__WORK INSTRUCTION__
What's needed is a full, exact retyping of the records.

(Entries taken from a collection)
____
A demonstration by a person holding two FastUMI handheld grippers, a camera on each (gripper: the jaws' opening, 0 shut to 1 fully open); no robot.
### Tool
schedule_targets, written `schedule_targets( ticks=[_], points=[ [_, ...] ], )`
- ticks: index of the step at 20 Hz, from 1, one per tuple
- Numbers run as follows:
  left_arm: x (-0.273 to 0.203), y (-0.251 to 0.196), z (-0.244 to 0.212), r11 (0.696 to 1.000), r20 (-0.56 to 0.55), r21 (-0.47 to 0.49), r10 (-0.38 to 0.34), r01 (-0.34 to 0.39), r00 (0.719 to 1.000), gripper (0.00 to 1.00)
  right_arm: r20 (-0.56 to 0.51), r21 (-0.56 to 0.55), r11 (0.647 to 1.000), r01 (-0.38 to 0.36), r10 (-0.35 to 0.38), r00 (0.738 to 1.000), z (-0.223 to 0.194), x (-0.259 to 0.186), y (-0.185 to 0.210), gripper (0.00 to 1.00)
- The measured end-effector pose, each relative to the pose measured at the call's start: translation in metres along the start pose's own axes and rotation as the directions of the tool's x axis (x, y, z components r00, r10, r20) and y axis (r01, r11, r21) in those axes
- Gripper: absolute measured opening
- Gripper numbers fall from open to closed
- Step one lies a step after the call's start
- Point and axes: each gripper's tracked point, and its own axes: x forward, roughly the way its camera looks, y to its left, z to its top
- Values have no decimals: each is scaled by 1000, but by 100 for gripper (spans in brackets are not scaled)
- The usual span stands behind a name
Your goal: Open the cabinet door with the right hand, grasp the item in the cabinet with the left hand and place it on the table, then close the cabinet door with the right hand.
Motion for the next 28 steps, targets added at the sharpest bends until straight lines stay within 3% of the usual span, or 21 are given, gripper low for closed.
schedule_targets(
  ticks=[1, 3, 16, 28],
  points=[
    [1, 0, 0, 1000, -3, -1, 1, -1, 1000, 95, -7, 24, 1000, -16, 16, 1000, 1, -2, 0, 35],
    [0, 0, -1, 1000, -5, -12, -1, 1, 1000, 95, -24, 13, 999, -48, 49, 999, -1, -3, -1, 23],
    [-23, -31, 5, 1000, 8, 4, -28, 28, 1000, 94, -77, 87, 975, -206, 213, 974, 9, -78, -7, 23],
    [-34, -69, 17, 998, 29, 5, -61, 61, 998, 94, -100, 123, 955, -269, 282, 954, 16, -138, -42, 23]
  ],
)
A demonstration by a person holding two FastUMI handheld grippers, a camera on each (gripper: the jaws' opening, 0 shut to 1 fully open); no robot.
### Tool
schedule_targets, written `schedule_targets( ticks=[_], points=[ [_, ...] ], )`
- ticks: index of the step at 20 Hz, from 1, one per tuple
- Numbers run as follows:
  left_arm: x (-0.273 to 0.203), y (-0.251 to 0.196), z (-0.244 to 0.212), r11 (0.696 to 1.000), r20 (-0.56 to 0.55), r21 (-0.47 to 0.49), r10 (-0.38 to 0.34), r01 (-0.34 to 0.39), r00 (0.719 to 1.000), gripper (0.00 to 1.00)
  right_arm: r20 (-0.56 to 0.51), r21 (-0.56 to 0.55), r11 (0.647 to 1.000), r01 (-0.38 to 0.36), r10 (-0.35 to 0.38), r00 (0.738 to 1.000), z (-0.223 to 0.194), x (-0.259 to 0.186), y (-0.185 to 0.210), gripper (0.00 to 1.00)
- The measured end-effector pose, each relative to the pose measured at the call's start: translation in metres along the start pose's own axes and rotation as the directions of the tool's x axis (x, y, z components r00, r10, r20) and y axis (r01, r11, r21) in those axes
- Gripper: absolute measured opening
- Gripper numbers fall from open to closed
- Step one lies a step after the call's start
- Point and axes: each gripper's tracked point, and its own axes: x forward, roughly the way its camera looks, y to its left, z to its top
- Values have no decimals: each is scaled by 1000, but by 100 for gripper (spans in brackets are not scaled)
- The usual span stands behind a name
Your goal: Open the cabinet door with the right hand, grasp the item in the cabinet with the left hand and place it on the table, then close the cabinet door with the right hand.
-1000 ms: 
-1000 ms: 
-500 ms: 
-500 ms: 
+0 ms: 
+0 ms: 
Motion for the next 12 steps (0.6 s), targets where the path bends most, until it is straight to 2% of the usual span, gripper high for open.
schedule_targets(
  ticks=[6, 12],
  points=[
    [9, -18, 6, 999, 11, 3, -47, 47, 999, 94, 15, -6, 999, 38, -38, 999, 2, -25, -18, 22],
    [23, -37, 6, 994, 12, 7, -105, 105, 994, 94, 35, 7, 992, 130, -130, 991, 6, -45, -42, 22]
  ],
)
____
__SOLUTION TO THIS EXERCISE__
A demonstration by a person holding two FastUMI handheld grippers, a camera on each (gripper: the jaws' opening, 0 shut to 1 fully open); no robot.
### Tool
schedule_targets, written `schedule_targets( ticks=[_], points=[ [_, ...] ], )`
- ticks: index of the step at 20 Hz, from 1, one per tuple
- Numbers run as follows:
  left_arm: x (-0.273 to 0.203), y (-0.251 to 0.196), z (-0.244 to 0.212), r11 (0.696 to 1.000), r20 (-0.56 to 0.55), r21 (-0.47 to 0.49), r10 (-0.38 to 0.34), r01 (-0.34 to 0.39), r00 (0.719 to 1.000), gripper (0.00 to 1.00)
  right_arm: r20 (-0.56 to 0.51), r21 (-0.56 to 0.55), r11 (0.647 to 1.000), r01 (-0.38 to 0.36), r10 (-0.35 to 0.38), r00 (0.738 to 1.000), z (-0.223 to 0.194), x (-0.259 to 0.186), y (-0.185 to 0.210), gripper (0.00 to 1.00)
- The measured end-effector pose, each relative to the pose measured at the call's start: translation in metres along the start pose's own axes and rotation as the directions of the tool's x axis (x, y, z components r00, r10, r20) and y axis (r01, r11, r21) in those axes
- Gripper: absolute measured opening
- Gripper numbers fall from open to closed
- Step one lies a step after the call's start
- Point and axes: each gripper's tracked point, and its own axes: x forward, roughly the way its camera looks, y to its left, z to its top
- Values have no decimals: each is scaled by 1000, but by 100 for gripper (spans in brackets are not scaled)
- The usual span stands behind a name
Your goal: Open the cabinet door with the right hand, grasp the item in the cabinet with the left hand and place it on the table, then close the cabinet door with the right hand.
Motion for the next 28 steps, targets added at the sharpest bends until straight lines stay within 3% of the usual span, or 21 are given, gripper low for closed.
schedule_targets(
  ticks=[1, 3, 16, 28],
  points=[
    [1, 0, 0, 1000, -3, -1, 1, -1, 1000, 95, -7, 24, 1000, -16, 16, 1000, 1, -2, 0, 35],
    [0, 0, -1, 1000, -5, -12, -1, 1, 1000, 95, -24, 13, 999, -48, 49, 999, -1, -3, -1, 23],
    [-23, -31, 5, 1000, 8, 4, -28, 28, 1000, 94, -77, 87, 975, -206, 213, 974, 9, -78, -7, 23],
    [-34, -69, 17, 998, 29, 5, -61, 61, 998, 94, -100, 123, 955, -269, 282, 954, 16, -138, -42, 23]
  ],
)
A demonstration by a person holding two FastUMI handheld grippers, a camera on each (gripper: the jaws' opening, 0 shut to 1 fully open); no robot.
### Tool
schedule_targets, written `schedule_targets( ticks=[_], points=[ [_, ...] ], )`
- ticks: index of the step at 20 Hz, from 1, one per tuple
- Numbers run as follows:
  left_arm: x (-0.273 to 0.203), y (-0.251 to 0.196), z (-0.244 to 0.212), r11 (0.696 to 1.000), r20 (-0.56 to 0.55), r21 (-0.47 to 0.49), r10 (-0.38 to 0.34), r01 (-0.34 to 0.39), r00 (0.719 to 1.000), gripper (0.00 to 1.00)
  right_arm: r20 (-0.56 to 0.51), r21 (-0.56 to 0.55), r11 (0.647 to 1.000), r01 (-0.38 to 0.36), r10 (-0.35 to 0.38), r00 (0.738 to 1.000), z (-0.223 to 0.194), x (-0.259 to 0.186), y (-0.185 to 0.210), gripper (0.00 to 1.00)
- The measured end-effector pose, each relative to the pose measured at the call's start: translation in metres along the start pose's own axes and rotation as the directions of the tool's x axis (x, y, z components r00, r10, r20) and y axis (r01, r11, r21) in those axes
- Gripper: absolute measured opening
- Gripper numbers fall from open to closed
- Step one lies a step after the call's start
- Point and axes: each gripper's tracked point, and its own axes: x forward, roughly the way its camera looks, y to its left, z to its top
- Values have no decimals: each is scaled by 1000, but by 100 for gripper (spans in brackets are not scaled)
- The usual span stands behind a name
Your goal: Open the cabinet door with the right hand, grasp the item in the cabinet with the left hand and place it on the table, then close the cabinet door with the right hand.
-1000 ms: 
-1000 ms: 
-500 ms: 
-500 ms: 
+0 ms: 
+0 ms: 
Motion for the next 12 steps (0.6 s), targets where the path bends most, until it is straight to 2% of the usual span, gripper high for open.
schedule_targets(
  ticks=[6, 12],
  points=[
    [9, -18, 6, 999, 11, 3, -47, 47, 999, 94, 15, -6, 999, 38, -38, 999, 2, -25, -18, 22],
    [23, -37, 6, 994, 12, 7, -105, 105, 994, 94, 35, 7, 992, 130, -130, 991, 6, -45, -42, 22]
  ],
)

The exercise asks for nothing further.